Milha XXXIII

A milha XXXIII desenvolve-se ao longo de 1480 m entre o lugar da Ponte Feia e a Portela do Homem, atravessando a densa floresta protegida da Mata de Albergaria.

O início da milha localiza-se junto da chamada Casa do Académico, onde se concentram 13 miliários: três anepígrafos, dois ilegíveis e oito dedicados aos imperadores Maximino e Máximo (235 d.C.), Décio (250 d.C.), Tácito (275-276 d.C.), dois a Carino (283-285 d.C.), Galério (305-311 d.C.), um filho de Constantino (337-364 d.C.) e Magnêncio (350-353 d.C.). Marcos Ferreira dá conta ainda da existência de mais dois miliários, um dedicado a Caracala e outro a Maximino, ambos em paradeiro desconhecido. 

 

A cerca de 345 m encontram-se, na passagem do Rio Homem, as ruínas da Ponte de São Miguel, aquela que terá sido a maior e mais cuidada obra de arte romana do traçado português da via.
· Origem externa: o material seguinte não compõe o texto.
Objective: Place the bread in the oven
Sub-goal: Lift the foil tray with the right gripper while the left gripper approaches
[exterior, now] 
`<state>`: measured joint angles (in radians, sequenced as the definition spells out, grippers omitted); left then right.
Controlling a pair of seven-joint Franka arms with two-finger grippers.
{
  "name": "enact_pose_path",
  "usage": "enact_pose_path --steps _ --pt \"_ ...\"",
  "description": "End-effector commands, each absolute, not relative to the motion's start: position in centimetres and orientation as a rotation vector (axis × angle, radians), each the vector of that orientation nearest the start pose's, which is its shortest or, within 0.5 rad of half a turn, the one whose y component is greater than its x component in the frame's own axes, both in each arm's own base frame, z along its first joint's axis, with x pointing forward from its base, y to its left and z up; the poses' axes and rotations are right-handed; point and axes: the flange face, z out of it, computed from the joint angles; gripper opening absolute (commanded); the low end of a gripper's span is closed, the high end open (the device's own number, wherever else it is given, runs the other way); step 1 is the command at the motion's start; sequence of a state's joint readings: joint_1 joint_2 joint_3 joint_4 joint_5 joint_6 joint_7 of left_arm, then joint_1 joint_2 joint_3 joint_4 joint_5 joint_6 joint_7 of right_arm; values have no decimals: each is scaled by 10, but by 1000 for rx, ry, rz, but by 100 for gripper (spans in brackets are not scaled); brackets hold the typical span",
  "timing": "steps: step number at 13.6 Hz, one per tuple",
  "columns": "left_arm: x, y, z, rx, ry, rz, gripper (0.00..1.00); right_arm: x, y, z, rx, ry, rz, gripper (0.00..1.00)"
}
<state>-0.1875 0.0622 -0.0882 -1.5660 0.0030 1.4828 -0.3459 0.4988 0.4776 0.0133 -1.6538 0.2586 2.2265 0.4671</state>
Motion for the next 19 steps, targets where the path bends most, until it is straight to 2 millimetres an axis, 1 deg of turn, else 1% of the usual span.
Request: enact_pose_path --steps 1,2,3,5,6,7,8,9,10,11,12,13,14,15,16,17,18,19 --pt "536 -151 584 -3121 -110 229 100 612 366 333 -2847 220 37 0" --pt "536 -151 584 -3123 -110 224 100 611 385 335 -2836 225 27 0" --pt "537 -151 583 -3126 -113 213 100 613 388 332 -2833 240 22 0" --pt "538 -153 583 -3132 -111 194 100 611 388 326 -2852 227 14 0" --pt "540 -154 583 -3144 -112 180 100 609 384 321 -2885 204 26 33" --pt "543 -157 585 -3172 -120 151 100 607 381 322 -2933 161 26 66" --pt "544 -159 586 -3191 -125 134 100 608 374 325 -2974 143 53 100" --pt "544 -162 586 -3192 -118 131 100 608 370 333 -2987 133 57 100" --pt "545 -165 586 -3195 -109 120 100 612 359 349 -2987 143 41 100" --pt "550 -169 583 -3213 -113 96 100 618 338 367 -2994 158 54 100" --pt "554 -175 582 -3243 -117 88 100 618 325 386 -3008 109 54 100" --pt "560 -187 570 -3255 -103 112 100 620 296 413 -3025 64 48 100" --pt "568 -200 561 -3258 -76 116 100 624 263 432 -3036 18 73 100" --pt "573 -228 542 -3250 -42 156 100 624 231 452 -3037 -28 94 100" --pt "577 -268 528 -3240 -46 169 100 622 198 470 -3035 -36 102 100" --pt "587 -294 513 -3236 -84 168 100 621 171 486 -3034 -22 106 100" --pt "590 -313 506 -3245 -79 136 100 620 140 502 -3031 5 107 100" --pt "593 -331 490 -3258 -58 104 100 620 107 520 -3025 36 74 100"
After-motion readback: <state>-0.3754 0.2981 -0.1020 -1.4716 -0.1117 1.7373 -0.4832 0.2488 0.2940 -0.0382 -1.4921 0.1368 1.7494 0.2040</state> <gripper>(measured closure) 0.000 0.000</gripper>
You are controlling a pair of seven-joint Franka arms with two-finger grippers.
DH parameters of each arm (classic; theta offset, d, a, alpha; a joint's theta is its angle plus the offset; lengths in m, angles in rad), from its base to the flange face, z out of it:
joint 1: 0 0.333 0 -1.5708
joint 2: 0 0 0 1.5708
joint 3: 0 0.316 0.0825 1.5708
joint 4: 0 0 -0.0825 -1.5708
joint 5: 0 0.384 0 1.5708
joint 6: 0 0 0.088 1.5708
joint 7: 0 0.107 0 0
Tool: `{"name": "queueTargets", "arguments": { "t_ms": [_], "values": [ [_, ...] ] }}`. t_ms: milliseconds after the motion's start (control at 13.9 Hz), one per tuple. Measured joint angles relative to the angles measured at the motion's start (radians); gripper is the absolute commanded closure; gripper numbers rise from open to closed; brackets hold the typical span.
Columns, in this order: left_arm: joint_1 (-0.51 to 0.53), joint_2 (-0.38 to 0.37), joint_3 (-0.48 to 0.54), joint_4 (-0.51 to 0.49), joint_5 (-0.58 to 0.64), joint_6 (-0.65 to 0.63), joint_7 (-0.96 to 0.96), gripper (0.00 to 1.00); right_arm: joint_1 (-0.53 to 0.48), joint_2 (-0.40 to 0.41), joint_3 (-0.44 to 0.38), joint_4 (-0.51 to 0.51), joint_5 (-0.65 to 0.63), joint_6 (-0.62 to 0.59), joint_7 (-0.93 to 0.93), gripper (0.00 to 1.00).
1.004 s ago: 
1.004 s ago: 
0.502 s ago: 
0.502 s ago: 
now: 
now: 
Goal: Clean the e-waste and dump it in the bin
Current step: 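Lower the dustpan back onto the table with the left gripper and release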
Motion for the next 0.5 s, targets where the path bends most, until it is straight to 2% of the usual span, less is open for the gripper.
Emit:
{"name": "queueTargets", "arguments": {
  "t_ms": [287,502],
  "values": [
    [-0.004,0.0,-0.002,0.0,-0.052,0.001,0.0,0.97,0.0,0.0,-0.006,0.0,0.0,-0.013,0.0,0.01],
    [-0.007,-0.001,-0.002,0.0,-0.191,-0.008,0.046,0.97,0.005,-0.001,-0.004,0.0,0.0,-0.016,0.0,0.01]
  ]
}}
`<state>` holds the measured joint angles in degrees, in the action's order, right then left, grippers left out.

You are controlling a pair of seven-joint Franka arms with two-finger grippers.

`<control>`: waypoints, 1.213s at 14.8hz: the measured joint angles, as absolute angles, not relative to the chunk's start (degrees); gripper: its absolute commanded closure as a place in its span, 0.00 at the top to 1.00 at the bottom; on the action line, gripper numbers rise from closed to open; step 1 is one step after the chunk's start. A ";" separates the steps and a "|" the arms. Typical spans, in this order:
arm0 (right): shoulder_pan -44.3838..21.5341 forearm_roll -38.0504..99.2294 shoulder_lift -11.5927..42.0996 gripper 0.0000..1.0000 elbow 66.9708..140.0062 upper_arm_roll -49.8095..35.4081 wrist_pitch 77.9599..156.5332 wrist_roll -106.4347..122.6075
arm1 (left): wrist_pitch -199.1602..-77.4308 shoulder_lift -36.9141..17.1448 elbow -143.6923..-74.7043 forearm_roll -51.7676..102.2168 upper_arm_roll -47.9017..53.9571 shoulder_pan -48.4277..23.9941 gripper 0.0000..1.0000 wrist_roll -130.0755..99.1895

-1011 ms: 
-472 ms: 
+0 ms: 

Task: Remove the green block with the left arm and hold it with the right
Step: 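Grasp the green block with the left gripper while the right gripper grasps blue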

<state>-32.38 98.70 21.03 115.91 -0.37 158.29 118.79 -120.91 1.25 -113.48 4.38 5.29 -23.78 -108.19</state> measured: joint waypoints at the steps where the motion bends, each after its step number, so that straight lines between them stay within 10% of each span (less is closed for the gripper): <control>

Desmontada, tal como as anteriores, em 1640, no quadro da Guerra da Restauração, sobrevivem os encostos laterais, estruturas imponentes pela sua robustez, isodomia e qualidade estética. A dimensão do vão e a altura das margens exige a existência de um desaparecido pegão central, que articularia os dois arcos sobre que assentaria o tabuleiro. No local da sua predecessora romana foi colocada recentemente uma outra ponte, com tabuleiro em madeira. 

Na margem direita o traçado prossegue por carreiro estreito em direção à antiga casa florestal de São Miguel, e daí até à Chã ou Curral de São Miguel já em via pavimentada com lajes, subindo depois a direito até ao antigo posto fronteiriço da Portela do Homem, embora se admita que o traçado original pudesse seguir de modo mais suave pela bordadura da chã, mais próximo da margem do rio.